FPI / July 21, 2022
Geostrategy-Direct.com
By Steve Rodan, China in the Middle East
Mohammed Bin Salman is young, brash and ruthless. What sets him apart from his Saudi colleagues is that he is the de facto ruler of the biggest crude oil exporter in the world. After years of stagnation, the Gulf Arab kingdom, with the fastest economic growth in a decade, is awash with money.
Bin Salman is the new face of Saudi Arabia. After decades of being led by doddering old men, including his father, Bin Salman, or MBS as he is known, has revitalized Saudi domestic and foreign policy. The kingdom is a far cry from a democracy: But the crown prince has undertaken reforms long urged by Western-influenced Saudis. For the first time in Saudi history, the official clergy has been restrained. Princes who long enjoyed huge allowances and business monopolies have been neutralized.
As important, MBS has moved Saudi Arabia out of the orbit of the United States. The pro-U.S. princes, particularly his cousin, Nayef, the former interior minister, have been locked up, their bank accounts confiscated. The crown prince has moved toward China and Russia, with no qualms about giving him anything from ballistic missiles to nuclear technology.
MBS sees the United States as a fading superpower. He mocks President Joe Biden as a demented old man totally dependent on his advisers. During their meeting on July 15, MBS told Biden that he was a hypocrite for raising the issue of Jamal Khashoggi while ignoring the killing of Al Jazeera correspondent Shireen Abu Akleh, her death blamed on Israel.
During his visit to the kingdom, Biden, who had pledged to reassess U.S. ties with Riyad, was clearly the supplicant. Ahead of the OPEC meeting on Aug. 3, he asked MBS to increase Saudi oil exports to help reduce the price of gasoline, the key issue in the U.S. mid-term elections for Congress in November. The president promised his adversary everything from missile defense and aerospace technology to extending visas for Saudis.
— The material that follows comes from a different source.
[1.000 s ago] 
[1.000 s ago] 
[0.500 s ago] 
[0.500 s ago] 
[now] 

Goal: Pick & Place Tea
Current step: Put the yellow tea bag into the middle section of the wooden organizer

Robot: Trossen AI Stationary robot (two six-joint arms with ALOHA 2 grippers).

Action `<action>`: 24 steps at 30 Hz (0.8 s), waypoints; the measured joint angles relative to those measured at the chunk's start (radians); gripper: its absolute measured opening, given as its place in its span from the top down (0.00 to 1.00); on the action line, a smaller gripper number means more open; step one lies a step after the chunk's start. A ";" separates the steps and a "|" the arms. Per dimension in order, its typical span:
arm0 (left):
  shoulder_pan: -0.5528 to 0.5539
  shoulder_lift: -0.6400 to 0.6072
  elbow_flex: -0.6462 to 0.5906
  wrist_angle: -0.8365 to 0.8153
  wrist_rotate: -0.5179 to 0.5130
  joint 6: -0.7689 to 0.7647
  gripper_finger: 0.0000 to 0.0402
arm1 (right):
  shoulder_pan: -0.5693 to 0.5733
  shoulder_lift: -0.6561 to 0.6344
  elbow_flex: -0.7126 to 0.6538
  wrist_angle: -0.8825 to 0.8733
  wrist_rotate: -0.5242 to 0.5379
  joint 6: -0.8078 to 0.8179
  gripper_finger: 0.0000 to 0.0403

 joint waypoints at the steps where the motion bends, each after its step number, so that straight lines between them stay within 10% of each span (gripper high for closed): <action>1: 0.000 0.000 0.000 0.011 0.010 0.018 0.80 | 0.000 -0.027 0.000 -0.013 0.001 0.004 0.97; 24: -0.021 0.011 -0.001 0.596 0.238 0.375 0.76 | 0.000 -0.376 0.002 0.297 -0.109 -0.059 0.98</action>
“He’s [Biden] intent on ensuring that there is not a vacuum in the Middle East for China and Russia to fill,” U.S. National Security Adviser Jake Sullivan said on July 15.
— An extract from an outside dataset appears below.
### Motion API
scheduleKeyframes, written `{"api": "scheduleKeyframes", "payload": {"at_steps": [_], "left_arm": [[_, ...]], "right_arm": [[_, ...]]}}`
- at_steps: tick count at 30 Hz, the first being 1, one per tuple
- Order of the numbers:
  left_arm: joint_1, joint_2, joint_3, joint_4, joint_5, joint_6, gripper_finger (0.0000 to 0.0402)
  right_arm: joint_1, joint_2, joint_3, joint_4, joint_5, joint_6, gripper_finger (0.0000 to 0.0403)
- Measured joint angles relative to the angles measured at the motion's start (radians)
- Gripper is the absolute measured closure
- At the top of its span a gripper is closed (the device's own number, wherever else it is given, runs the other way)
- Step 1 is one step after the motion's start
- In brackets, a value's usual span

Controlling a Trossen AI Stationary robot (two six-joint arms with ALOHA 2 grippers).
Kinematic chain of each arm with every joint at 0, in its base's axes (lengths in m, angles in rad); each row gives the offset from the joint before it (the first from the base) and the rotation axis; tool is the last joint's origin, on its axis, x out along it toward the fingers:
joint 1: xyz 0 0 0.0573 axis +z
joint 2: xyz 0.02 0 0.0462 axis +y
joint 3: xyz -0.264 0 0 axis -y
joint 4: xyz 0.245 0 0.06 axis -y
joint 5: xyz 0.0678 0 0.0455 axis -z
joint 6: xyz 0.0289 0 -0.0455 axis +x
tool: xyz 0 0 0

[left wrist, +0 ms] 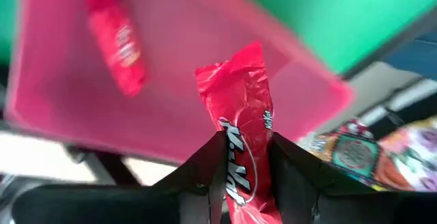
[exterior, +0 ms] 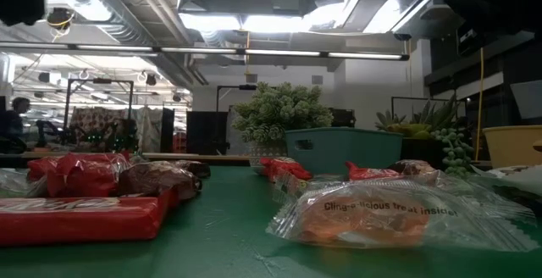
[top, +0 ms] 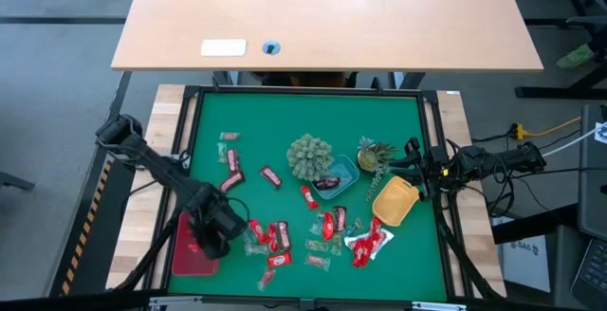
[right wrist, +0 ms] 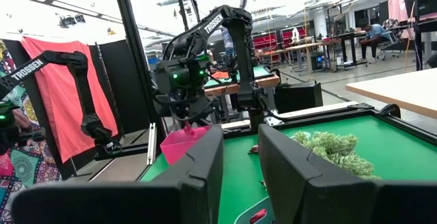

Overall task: Organize candy in baskets
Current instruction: Put the red chocolate into the red bin, then put the green gummy into the yellow bin

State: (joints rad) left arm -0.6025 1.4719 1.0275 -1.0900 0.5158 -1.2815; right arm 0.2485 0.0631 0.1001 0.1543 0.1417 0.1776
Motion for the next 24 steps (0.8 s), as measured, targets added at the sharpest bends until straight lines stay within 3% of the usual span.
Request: {"api": "scheduleKeyframes", "payload": {"at_steps": [10,24], "left_arm": [[-0.071,0.000,0.000,-0.047,-0.116,-0.086,0.0294],[-0.087,0.000,0.000,-0.039,-0.166,-0.123,0.0208]], "right_arm": [[0.000,0.000,0.000,0.000,0.000,0.000,0.0308],[0.000,0.000,0.000,0.000,0.000,0.000,0.0308]]}}
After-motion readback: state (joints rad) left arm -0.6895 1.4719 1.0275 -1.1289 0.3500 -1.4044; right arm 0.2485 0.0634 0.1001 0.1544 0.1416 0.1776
To understand MBS is to look at his biography. He is one of the few princes with an education. His real studies, however, came through his father — as he rose from defense minister to crown prince and finally king in 2015. MBS continually pushed his cautious father to take the initiative — from streamlining the huge bureaucracy to launching the war in Yemen, the first foreign military campaign since 1991.
At the same time, MBS was struck by his father's refusal to confront the hated Saudi religious police. For more than 35 years, the religious police were accountable to no one. They harassed and frequently arrested men for walking with their wives, raided homes and beat passersby for being late to mosque.
The second target of Saudi hate was the more than 6,000 princes. Many of the royals did virtually nothing except travel, gamble and frequent whorehouses in Europe and Asia. Their allowances continued even through the hardest times in the kingdom because their loyalty was paramount at a time of increasing unrest.
But the biggest lesson learned by MBS was about America. For decades, Saudi Arabia was the gasoline pump of the the United States. In return, Saudi Arabia was given vast amounts of overpriced weapons that didn't work, fighter-jets without pilots, main battle tanks with antiquated systems. American trainers treated Saudi officers as dumb, lazy and useless.